Positive margins are a poor prognostic feature (5 year survival < 10%) and occur in a significant number of patients. With negative margins 5 year survival is about 40%. Local failure is significantly more common in perihilar cholangiocarcinoma when compared to tumours of the gallbladder (60% vs 15%).
Adjuvant Therapies
The poor outcomes with positive margins suggests a benefit from additional local treatment. There is not prospective randomised data. Retrospective review of the SEER database demonstrate improved survival with the addition of radiotherapy (median survival 19 months instead of 8); there is likely selection bias affecting these results but radiotherapy is becoming more mainstream in this population.
Newer Therapies
Liver transplant offers a potentially curative option for patients with otherwise unresectable disease due to vascular involvement in the hilum. This has been studied in case series, with patients receiving neoadjuvant chemoradiotherapy and brachytherapy to control disease while waiting for transplant. 5 year survival rates were around 90% with this strategy.
Palliative Treatment
Unresectable cases have a median survival of 6 months. Palliation predominately involves providing a route for bile drainage, either percutaneously or with biliary stents. Other treatment options are being developed but there are no randomised studies at this time; most data comes from case series.
Chemotherapy
There is no established systemic therapy treatment. Gemcitabine is commonly used, and response rates of about 20% exist.
Radiotherapy
Patients treated with radiotherapy have a mean survival of 9 months; whether this is due to selection bias is not clear. There are no randomised studies. The usual dose is 45-50.4 Gy delivered to the primary tumour.

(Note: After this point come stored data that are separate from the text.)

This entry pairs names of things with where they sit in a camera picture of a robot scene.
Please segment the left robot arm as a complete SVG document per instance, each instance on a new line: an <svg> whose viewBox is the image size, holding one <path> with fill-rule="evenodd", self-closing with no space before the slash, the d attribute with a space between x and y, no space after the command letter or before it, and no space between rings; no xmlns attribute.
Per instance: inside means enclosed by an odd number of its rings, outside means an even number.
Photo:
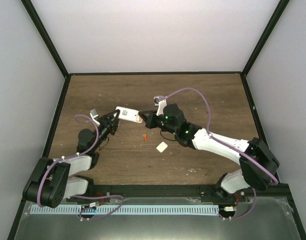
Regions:
<svg viewBox="0 0 306 240"><path fill-rule="evenodd" d="M76 153L60 158L42 157L37 161L24 189L22 197L39 207L56 208L62 200L78 195L84 202L90 202L95 189L90 180L75 176L96 166L100 154L97 149L109 135L114 135L119 125L120 110L116 109L99 117L93 109L90 116L77 114L92 123L95 130L82 129L77 136Z"/></svg>

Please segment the white battery cover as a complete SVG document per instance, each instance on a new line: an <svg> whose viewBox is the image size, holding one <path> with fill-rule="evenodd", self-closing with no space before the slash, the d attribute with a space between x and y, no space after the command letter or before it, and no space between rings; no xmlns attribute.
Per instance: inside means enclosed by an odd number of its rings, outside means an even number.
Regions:
<svg viewBox="0 0 306 240"><path fill-rule="evenodd" d="M163 153L166 149L168 148L168 145L162 141L157 147L156 147L156 150L159 152L159 153Z"/></svg>

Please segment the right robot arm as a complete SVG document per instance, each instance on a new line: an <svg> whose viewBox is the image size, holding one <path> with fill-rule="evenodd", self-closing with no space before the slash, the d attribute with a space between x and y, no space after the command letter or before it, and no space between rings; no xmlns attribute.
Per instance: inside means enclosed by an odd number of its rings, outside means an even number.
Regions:
<svg viewBox="0 0 306 240"><path fill-rule="evenodd" d="M174 140L183 147L211 152L240 166L232 173L225 173L216 183L215 195L222 202L240 190L265 191L270 184L278 183L275 174L280 163L262 139L238 140L207 132L188 122L175 103L157 110L140 111L139 116L146 128L159 128L173 134Z"/></svg>

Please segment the white remote control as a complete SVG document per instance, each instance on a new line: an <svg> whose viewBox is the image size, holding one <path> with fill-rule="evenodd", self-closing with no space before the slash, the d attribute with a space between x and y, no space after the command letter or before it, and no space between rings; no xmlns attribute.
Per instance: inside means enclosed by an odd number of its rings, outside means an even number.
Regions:
<svg viewBox="0 0 306 240"><path fill-rule="evenodd" d="M117 106L115 109L120 111L118 116L120 120L129 121L138 124L141 124L143 122L143 119L140 117L138 110L121 107L121 106Z"/></svg>

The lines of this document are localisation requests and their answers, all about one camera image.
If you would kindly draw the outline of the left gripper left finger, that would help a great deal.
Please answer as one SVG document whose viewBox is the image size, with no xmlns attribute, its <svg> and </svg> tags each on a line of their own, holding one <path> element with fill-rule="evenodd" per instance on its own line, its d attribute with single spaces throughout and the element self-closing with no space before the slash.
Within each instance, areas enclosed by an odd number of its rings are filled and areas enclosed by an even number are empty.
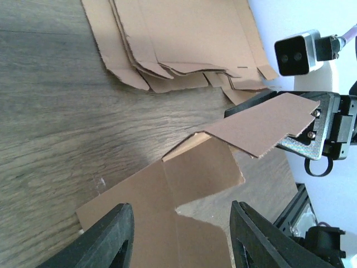
<svg viewBox="0 0 357 268">
<path fill-rule="evenodd" d="M 118 204 L 39 267 L 129 267 L 133 239 L 132 206 Z"/>
</svg>

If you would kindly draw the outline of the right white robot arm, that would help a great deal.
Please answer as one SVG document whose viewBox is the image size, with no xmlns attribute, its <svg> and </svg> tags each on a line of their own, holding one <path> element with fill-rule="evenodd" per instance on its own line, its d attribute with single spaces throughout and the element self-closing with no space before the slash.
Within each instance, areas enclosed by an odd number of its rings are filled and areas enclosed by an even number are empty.
<svg viewBox="0 0 357 268">
<path fill-rule="evenodd" d="M 257 29 L 270 65 L 277 68 L 274 43 L 295 34 L 318 30 L 321 36 L 341 36 L 356 25 L 355 1 L 250 1 Z M 267 81 L 275 90 L 319 90 L 348 94 L 356 82 L 355 43 L 350 41 L 338 59 L 304 76 L 281 76 Z M 356 266 L 356 147 L 347 158 L 334 162 L 329 175 L 320 178 L 327 160 L 311 163 L 312 174 L 303 168 L 303 158 L 287 154 L 295 181 L 305 184 L 315 215 L 320 222 L 339 227 L 346 233 L 341 248 L 344 265 Z"/>
</svg>

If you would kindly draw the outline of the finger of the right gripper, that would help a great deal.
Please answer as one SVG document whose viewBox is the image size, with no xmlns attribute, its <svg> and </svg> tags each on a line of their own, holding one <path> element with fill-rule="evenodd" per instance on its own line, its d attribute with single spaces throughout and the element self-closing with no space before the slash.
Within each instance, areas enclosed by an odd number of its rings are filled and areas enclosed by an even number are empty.
<svg viewBox="0 0 357 268">
<path fill-rule="evenodd" d="M 312 112 L 315 120 L 298 136 L 287 136 L 278 142 L 277 147 L 310 160 L 322 156 L 324 142 L 334 114 L 334 95 L 332 93 L 299 93 L 300 97 L 319 101 L 319 106 Z"/>
<path fill-rule="evenodd" d="M 269 99 L 272 99 L 277 96 L 277 93 L 278 92 L 275 90 L 270 90 L 270 89 L 265 90 L 265 91 L 257 94 L 256 96 L 252 97 L 251 99 L 246 100 L 245 102 L 243 102 L 239 105 L 236 105 L 232 108 L 227 109 L 224 112 L 224 118 L 227 118 L 227 117 L 232 116 L 236 113 L 239 113 L 241 111 L 244 111 L 246 109 L 249 109 L 256 105 L 259 105 Z"/>
</svg>

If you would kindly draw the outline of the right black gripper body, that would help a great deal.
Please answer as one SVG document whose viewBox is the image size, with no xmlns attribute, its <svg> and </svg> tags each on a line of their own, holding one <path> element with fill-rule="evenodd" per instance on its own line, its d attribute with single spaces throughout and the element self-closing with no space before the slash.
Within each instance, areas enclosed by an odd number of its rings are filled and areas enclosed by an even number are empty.
<svg viewBox="0 0 357 268">
<path fill-rule="evenodd" d="M 333 160 L 346 159 L 349 147 L 356 145 L 356 96 L 311 92 L 306 98 L 320 102 L 312 113 L 315 120 L 307 129 L 315 137 L 306 157 L 310 160 L 319 160 L 322 156 Z"/>
</svg>

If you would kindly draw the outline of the brown cardboard box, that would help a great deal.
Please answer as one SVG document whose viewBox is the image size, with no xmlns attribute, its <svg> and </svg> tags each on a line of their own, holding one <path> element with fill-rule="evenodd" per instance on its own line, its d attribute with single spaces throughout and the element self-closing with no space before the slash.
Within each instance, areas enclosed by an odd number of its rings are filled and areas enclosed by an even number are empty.
<svg viewBox="0 0 357 268">
<path fill-rule="evenodd" d="M 232 148 L 262 157 L 313 121 L 318 101 L 283 93 L 189 136 L 163 158 L 77 210 L 88 230 L 117 204 L 134 214 L 131 267 L 230 267 L 224 231 L 177 207 L 244 183 Z"/>
</svg>

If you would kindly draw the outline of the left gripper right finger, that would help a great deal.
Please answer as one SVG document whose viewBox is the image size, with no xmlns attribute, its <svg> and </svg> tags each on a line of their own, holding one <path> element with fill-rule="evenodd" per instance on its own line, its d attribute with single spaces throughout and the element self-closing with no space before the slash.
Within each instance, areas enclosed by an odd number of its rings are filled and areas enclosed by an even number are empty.
<svg viewBox="0 0 357 268">
<path fill-rule="evenodd" d="M 332 267 L 245 202 L 231 204 L 230 237 L 236 267 Z"/>
</svg>

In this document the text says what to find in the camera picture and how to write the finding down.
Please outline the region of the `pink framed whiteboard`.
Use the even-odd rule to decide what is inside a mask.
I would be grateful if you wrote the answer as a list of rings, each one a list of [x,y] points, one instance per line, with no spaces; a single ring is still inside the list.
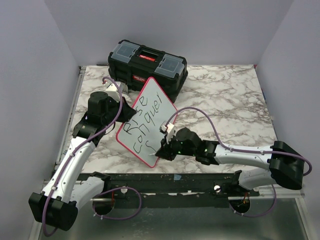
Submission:
[[[153,77],[149,77],[132,105],[136,114],[123,123],[116,140],[150,168],[157,164],[156,153],[164,138],[160,126],[178,110]]]

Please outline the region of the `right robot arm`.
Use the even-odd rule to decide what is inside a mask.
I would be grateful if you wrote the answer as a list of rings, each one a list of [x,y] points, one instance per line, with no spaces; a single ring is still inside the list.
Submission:
[[[184,127],[177,133],[165,134],[155,155],[172,161],[177,155],[192,156],[203,165],[236,164],[253,170],[235,172],[230,191],[241,196],[247,190],[277,184],[289,190],[301,190],[304,162],[295,150],[283,141],[271,146],[223,146],[218,141],[203,140]]]

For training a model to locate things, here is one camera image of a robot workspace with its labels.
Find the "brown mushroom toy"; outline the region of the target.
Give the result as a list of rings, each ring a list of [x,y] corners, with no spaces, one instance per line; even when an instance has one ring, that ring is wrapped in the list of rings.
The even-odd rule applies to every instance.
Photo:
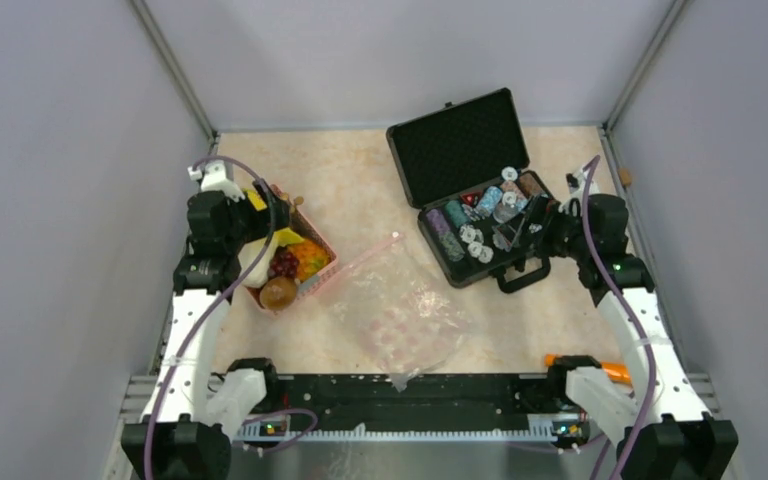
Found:
[[[298,295],[298,285],[288,277],[276,277],[269,280],[258,294],[260,305],[269,311],[281,311],[288,308]]]

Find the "clear zip top bag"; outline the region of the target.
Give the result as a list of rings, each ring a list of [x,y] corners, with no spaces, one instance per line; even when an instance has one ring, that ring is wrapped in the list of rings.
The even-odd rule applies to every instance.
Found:
[[[318,301],[399,392],[448,363],[474,332],[449,285],[398,231],[341,267]]]

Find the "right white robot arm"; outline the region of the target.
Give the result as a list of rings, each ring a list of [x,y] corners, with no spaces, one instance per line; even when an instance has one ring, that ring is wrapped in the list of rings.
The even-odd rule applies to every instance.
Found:
[[[613,479],[720,479],[736,452],[733,423],[715,417],[691,385],[659,311],[654,280],[629,250],[629,212],[609,194],[562,204],[533,197],[525,244],[540,259],[568,258],[608,322],[631,383],[623,390],[596,362],[557,360],[546,385],[560,412],[582,408],[616,451]]]

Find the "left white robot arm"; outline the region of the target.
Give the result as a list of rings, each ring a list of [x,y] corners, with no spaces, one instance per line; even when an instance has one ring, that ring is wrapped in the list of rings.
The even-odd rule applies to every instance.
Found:
[[[168,343],[139,419],[123,427],[121,447],[141,479],[224,479],[231,445],[246,416],[279,404],[280,386],[257,369],[231,373],[210,394],[220,324],[239,286],[268,281],[287,203],[262,179],[249,192],[228,182],[200,183],[188,201],[187,251],[173,273]]]

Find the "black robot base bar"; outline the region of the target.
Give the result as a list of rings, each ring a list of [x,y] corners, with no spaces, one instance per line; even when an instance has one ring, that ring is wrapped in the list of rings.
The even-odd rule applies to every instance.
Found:
[[[397,390],[385,375],[300,374],[267,380],[257,413],[302,408],[316,433],[522,431],[531,415],[562,411],[541,375],[426,374]]]

Brachytherapy has been used in combination with chemotherapy, external beam radiotherapy and stenting as well as brachytherapy as a single modality. Dose is 30 Gy in 6# (alone) or 20 Gy in 4# (combined). Alone, brachytherapy patients have a median survival of 10 months in reports. Uncontrolled studies show median survival from 12-24 months when brachytherapy is combined with external beam radiotherapy and 5-fluorouracil. A good recommendation would be, for fit patients, 50.4 Gy in 28 fractions with concurrent 5-fluorouracil.
Distal Bile Duct Tumours
In contrast to tumours above the union of the common hepatic and cystic ducts, distal bile duct tumours are often resectable. This is due to less likely involvement of the vessels of the porta hepatis combined with early diagnosis due to biliary obstruction, jaundice and potentially cholangitis.
Surgery
Surgical resection forms the mainstay of treatment. Often, a pancreatoduodenectomy is performed with a pancreatojejunostomy and hepatojejunostomy.
Adjuvant Therapy
Most cases of periampullary cancers are pancreatic cancer and management seems to follow the guidelines for pancreatic cancer. In general, periampullary tumours have improved survival relative to other sites within the pancreas due to noticeably earlier presentation and improved resectability.